## Prompt:
Begin at the line containing "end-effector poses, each" in the data below and go on through the line containing "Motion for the", repeating each line exactly; include both ends and no other line.

## Supplied information:
○ ○ ○
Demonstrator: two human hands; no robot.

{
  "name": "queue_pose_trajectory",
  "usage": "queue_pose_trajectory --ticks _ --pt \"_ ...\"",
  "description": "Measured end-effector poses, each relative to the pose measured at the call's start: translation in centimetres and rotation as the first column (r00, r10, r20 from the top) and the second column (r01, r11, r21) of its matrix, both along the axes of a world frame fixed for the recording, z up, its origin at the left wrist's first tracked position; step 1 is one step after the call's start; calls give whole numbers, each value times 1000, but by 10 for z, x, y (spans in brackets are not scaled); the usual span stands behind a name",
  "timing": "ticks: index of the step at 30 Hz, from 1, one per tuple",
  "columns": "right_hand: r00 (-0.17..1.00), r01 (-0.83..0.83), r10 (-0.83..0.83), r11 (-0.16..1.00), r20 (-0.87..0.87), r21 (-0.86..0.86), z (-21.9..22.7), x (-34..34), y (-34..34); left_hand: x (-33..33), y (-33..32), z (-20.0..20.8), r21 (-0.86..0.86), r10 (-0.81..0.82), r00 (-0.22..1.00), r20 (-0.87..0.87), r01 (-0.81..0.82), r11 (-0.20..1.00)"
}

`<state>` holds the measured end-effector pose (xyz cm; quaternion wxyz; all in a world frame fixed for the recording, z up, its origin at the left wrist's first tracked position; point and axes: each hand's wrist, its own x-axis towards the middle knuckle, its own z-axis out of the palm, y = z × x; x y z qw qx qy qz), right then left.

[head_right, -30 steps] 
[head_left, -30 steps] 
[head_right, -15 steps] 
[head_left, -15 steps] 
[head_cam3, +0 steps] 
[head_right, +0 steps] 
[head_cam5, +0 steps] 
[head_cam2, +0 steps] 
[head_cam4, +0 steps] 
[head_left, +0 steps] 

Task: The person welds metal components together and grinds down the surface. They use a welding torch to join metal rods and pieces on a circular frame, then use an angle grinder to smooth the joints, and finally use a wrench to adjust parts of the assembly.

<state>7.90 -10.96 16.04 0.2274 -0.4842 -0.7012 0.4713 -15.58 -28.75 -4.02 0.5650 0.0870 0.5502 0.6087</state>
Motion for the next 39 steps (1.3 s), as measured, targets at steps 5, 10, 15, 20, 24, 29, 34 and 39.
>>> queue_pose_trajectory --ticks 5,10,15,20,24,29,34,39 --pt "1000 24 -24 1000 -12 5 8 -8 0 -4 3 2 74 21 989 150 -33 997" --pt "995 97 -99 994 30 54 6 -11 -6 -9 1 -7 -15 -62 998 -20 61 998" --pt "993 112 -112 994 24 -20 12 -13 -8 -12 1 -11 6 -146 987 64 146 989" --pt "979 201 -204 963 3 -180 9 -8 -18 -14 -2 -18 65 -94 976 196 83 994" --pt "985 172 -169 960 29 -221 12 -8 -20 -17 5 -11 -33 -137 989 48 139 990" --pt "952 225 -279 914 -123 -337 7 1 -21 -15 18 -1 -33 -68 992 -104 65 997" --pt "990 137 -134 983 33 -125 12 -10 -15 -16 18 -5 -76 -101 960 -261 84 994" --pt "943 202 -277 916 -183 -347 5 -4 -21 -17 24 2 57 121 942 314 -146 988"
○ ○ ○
## Response to this exercise:
  "description": "Measured end-effector poses, each relative to the pose measured at the call's start: translation in centimetres and rotation as the first column (r00, r10, r20 from the top) and the second column (r01, r11, r21) of its matrix, both along the axes of a world frame fixed for the recording, z up, its origin at the left wrist's first tracked position; step 1 is one step after the call's start; calls give whole numbers, each value times 1000, but by 10 for z, x, y (spans in brackets are not scaled); the usual span stands behind a name",
  "timing": "ticks: index of the step at 30 Hz, from 1, one per tuple",
  "columns": "right_hand: r00 (-0.17..1.00), r01 (-0.83..0.83), r10 (-0.83..0.83), r11 (-0.16..1.00), r20 (-0.87..0.87), r21 (-0.86..0.86), z (-21.9..22.7), x (-34..34), y (-34..34); left_hand: x (-33..33), y (-33..32), z (-20.0..20.8), r21 (-0.86..0.86), r10 (-0.81..0.82), r00 (-0.22..1.00), r20 (-0.87..0.87), r01 (-0.81..0.82), r11 (-0.20..1.00)"
}

`<state>` holds the measured end-effector pose (xyz cm; quaternion wxyz; all in a world frame fixed for the recording, z up, its origin at the left wrist's first tracked position; point and axes: each hand's wrist, its own x-axis towards the middle knuckle, its own z-axis out of the palm, y = z × x; x y z qw qx qy qz), right then left.

[head_right, -30 steps] 
[head_left, -30 steps] 
[head_right, -15 steps] 
[head_left, -15 steps] 
[head_cam3, +0 steps] 
[head_right, +0 steps] 
[head_cam5, +0 steps] 
[head_cam2, +0 steps] 
[head_cam4, +0 steps] 
[head_left, +0 steps] 

Task: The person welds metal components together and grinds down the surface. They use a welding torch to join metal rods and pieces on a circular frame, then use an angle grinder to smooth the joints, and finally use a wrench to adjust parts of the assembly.

<state>7.90 -10.96 16.04 0.2274 -0.4842 -0.7012 0.4713 -15.58 -28.75 -4.02 0.5650 0.0870 0.5502 0.6087</state>
Motion for the next 39 steps (1.3 s), as measured, targets at steps 5, 10, 15, 20, 24, 29, 34 and 39.

No more output will be added to the exercise.